Problem details: Using the records that follow, reproduce exactly the lines starting at the line containing "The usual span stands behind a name" and ending at the line containing "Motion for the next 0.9". Include both end lines and no pictures.

Source data:
<<<<

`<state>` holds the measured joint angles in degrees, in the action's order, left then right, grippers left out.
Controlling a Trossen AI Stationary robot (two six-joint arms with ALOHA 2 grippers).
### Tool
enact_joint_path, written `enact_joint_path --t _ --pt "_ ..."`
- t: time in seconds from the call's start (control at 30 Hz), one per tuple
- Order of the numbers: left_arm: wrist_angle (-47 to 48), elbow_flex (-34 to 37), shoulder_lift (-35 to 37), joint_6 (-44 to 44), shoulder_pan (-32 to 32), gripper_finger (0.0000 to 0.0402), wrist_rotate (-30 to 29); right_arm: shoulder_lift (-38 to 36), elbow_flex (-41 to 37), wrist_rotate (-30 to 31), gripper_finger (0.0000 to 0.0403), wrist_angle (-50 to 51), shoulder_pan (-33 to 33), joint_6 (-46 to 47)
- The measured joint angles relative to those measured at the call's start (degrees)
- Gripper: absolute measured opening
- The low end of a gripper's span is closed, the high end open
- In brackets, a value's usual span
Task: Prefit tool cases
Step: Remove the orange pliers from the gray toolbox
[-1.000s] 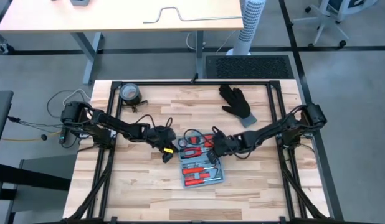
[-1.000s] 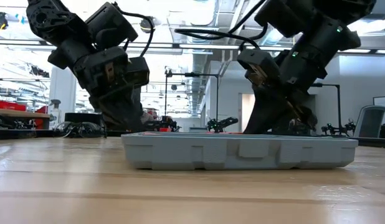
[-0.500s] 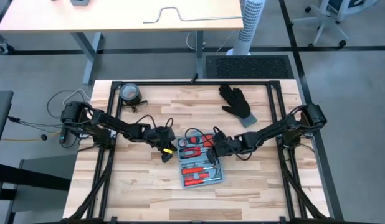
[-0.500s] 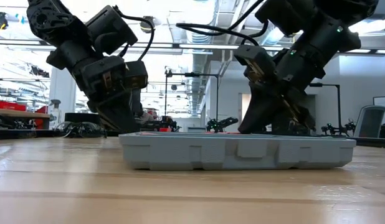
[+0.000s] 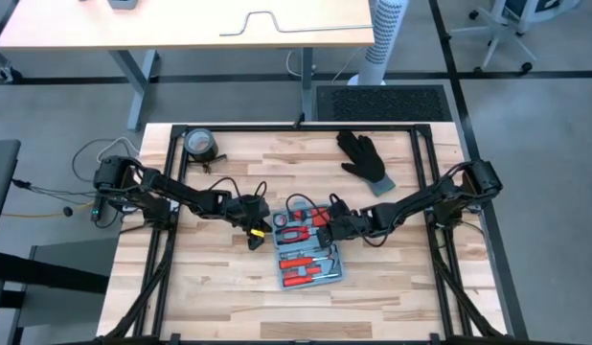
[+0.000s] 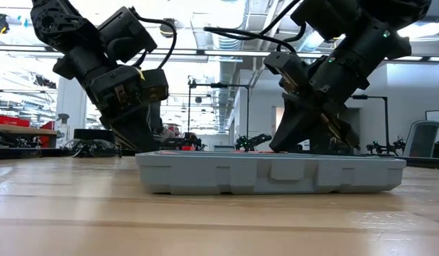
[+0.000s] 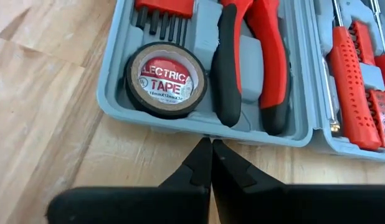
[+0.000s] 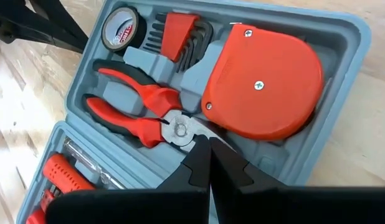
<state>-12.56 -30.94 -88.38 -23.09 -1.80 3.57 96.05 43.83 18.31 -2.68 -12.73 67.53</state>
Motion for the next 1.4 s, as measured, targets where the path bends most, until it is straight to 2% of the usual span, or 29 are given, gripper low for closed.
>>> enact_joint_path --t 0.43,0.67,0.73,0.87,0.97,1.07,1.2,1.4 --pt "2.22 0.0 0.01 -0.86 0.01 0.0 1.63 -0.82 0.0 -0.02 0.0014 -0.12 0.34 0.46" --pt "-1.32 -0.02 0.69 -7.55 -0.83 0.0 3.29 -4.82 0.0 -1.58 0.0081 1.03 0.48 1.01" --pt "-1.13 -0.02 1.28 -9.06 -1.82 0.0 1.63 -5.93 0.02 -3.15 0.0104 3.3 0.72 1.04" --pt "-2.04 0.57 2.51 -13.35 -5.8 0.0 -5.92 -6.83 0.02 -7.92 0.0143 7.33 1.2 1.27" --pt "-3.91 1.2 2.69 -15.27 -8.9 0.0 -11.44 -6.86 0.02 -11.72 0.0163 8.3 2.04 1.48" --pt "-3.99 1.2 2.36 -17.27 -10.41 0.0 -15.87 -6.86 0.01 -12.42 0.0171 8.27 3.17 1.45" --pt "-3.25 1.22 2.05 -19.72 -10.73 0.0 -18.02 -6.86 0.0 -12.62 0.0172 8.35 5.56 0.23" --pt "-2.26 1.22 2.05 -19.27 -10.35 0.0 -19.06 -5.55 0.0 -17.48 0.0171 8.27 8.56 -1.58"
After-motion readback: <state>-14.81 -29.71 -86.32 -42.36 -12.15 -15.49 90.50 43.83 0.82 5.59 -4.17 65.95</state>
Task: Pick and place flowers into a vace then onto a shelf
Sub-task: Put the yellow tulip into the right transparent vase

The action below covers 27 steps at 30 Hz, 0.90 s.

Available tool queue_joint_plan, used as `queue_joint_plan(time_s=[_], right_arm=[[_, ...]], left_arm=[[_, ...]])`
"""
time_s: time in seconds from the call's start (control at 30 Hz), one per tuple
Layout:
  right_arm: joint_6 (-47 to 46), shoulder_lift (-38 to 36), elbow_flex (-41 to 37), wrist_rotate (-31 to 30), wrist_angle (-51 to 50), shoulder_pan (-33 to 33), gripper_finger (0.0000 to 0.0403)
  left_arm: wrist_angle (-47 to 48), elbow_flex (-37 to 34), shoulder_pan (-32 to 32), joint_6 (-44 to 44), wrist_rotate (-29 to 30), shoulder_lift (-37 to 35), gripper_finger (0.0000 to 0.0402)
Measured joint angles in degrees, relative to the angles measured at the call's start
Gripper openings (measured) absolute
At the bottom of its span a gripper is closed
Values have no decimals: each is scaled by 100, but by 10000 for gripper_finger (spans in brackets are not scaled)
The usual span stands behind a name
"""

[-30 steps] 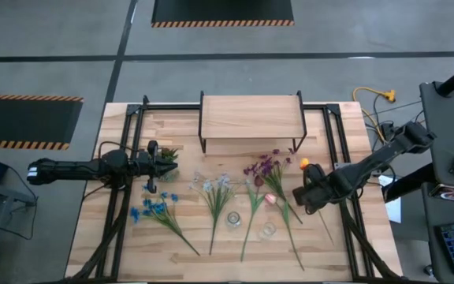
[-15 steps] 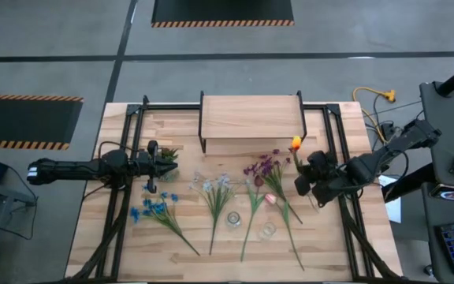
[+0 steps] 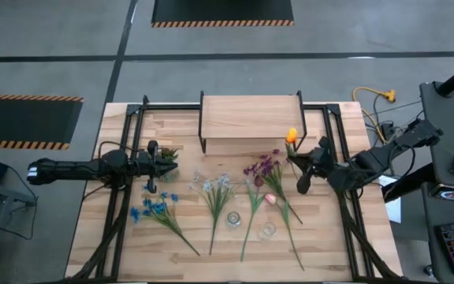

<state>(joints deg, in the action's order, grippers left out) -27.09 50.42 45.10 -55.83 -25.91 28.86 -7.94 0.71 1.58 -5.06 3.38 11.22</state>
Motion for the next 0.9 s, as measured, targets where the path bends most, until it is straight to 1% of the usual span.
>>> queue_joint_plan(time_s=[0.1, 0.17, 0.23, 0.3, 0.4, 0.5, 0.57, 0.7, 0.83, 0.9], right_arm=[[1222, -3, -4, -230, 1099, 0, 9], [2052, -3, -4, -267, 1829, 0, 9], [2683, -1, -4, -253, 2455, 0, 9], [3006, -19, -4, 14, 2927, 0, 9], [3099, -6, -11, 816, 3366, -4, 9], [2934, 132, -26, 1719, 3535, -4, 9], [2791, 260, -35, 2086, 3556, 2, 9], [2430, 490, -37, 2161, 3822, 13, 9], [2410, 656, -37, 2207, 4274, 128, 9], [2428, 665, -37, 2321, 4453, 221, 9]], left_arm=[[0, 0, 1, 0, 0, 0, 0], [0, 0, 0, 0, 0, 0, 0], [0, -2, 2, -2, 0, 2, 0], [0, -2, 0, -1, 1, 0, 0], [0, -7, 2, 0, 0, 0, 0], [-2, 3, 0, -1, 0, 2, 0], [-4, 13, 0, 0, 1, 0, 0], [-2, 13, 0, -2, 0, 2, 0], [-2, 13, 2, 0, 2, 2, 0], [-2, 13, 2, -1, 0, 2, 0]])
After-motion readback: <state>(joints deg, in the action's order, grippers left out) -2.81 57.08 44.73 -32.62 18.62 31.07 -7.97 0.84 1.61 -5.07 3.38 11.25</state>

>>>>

Response for this exercise:
The usual span stands behind a name
"""

[-30 steps] 
[-15 steps] 
[+0 steps] 

<state>(joints deg, in the action's order, grippers left out) -27.09 50.42 45.10 -55.83 -25.91 28.86 -7.94 0.71 1.58 -5.06 3.38 11.22</state>
Motion for the next 0.9 s, as measured, targets where the path bends most, until it is straight to 1% of the usual span.

The required output is complete.